3. Select data source (Prometheus)
4. Write query
5. Choose visualization
6. Configure panel options
7. Click "Apply"
- Dashboard Settings
{
"title": "Service Overview",
"tags": ["production", "service"],
"timezone": "browser",
"refresh": "30s",
"time": {
"from": "now-6h",
"to": "now"
}
}
Dashboard as Code
Create dashboard JSON for version control:
{
"dashboard": {
"title": "Node Exporter System Metrics",
"uid": "node-exporter-system",
"tags": ["infrastructure", "linux"],
"timezone": "browser",
"schemaVersion": 38,
"refresh": "30s",
"time": {
"from": "now-6h",
"to": "now"
},
"panels": [
{
"id": 1,
"title": "CPU Usage",
"type": "graph",
"gridPos": {"h": 8, "w": 12, "x": 0, "y": 0},
"datasource": {
"type": "prometheus",
"uid": "prometheus-uid"
},
"targets": [
{
"expr": "100 - (avg by(instance) (irate(node_cpu_seconds_total{mode=\"idle\"}[5m])) * 100)",
"legendFormat": "{{instance}}",
"refId": "A"
}
],
"fieldConfig": {
"defaults": {
"unit": "percent",
"min": 0,
"max": 100,
"color": {"mode": "palette-classic"}
}
}
}
]
}
}
Provisioning Dashboards
Create provisioning configuration:
# /etc/grafana/provisioning/dashboards/dashboards.yml
apiVersion: 1
providers:
- name: 'Infrastructure'
orgId: 1
folder: 'Infrastructure'
type: file
disableDeletion: false
updateIntervalSeconds: 30
allowUiUpdates: true
options:
path: /var/lib/grafana/dashboards/infrastructure
Place dashboard JSON files in the specified path:
# Store dashboards in version control
mkdir -p /var/lib/grafana/dashboards/infrastructure
cp node-exporter.json /var/lib/grafana/dashboards/infrastructure/
cp postgres-metrics.json /var/lib/grafana/dashboards/infrastructure/
chown -R grafana:grafana /var/lib/grafana/dashboards
Popular Pre-Built Dashboards
Node Exporter Full (ID: 1860)
Comprehensive Linux system metrics:
Import from grafana.com/dashboards/1860
Metrics:
- CPU utilization per core
- Memory usage and swap
- Disk I/O and utilization
- Network traffic
- System load
- Filesystem usage
Customization Example:
# Modify CPU query to exclude idle
100 - (avg by(instance) (irate(node_cpu_seconds_total{mode="idle",instance="$instance"}[5m])) * 100)
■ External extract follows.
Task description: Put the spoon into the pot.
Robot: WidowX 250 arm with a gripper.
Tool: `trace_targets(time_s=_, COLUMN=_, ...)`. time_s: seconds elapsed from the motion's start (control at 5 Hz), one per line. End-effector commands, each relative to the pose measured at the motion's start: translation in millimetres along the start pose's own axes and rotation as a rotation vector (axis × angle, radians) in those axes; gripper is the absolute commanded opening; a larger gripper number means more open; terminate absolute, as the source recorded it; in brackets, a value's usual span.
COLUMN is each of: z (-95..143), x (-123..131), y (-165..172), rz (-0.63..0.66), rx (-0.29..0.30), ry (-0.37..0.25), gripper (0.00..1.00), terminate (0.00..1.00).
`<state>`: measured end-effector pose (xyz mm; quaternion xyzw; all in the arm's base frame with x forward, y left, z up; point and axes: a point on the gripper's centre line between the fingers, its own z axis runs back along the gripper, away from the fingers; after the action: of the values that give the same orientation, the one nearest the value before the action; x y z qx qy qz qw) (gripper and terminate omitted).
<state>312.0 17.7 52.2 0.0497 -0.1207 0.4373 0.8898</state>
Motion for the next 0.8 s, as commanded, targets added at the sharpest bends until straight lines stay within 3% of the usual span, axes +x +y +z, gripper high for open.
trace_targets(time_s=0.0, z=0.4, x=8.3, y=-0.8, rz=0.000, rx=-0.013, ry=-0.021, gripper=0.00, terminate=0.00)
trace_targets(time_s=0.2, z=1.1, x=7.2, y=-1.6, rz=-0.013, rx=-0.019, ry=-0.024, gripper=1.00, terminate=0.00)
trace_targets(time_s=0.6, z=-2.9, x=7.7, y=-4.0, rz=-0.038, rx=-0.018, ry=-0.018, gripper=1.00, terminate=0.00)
# Add temperature monitoring
node_hwmon_temp_celsius{instance="$instance"}
# Add custom filesystem filtering
node_filesystem_avail_bytes{instance="$instance",fstype!~"tmpfs|fuse.lxcfs"}
Docker Container & Host Metrics (ID: 10619)
Container resource monitoring:
Import from grafana.com/dashboards/10619
Metrics:
- Container CPU usage
- Container memory usage
- Container network I/O
- Container filesystem I/O
- Host metrics
Kubernetes Cluster Monitoring (ID: 7249)
Kubernetes cluster overview:
Import from grafana.com/dashboards/7249
Metrics:
- Cluster CPU/Memory usage
- Pod status and restarts
- Node status
- Namespace resource usage
- Persistent volume usage
PostgreSQL Database (ID: 9628)
Database performance metrics:
Import from grafana.com/dashboards/9628
Metrics:
- Connections and sessions
- Transaction rates
- Query performance
- Cache hit ratio
- Disk I/O
PromQL Query Examples
System Metrics
CPU Usage by Core:
# Per-core CPU usage
100 - (avg by(instance, cpu) (irate(node_cpu_seconds_total{mode="idle"}[5m])) * 100)
# Average CPU usage
100 - (avg(irate(node_cpu_seconds_total{mode="idle"}[5m])) * 100)
# CPU usage by mode
sum by(mode) (irate(node_cpu_seconds_total[5m])) * 100
Memory Usage:
# Memory usage percentage
(1 - (node_memory_MemAvailable_bytes / node_memory_MemTotal_bytes)) * 100
# Memory used in GB
(node_memory_MemTotal_bytes - node_memory_MemAvailable_bytes) / 1024 / 1024 / 1024
# Swap usage
(node_memory_SwapTotal_bytes - node_memory_SwapFree_bytes) / node_memory_SwapTotal_bytes * 100
Disk Usage:
# Disk usage percentage
100 - ((node_filesystem_avail_bytes{fstype!~"tmpfs|fuse.lxcfs"} * 100) / node_filesystem_size_bytes{fstype!~"tmpfs|fuse.lxcfs"})
# Disk I/O operations per second
rate(node_disk_io_time_seconds_total[5m])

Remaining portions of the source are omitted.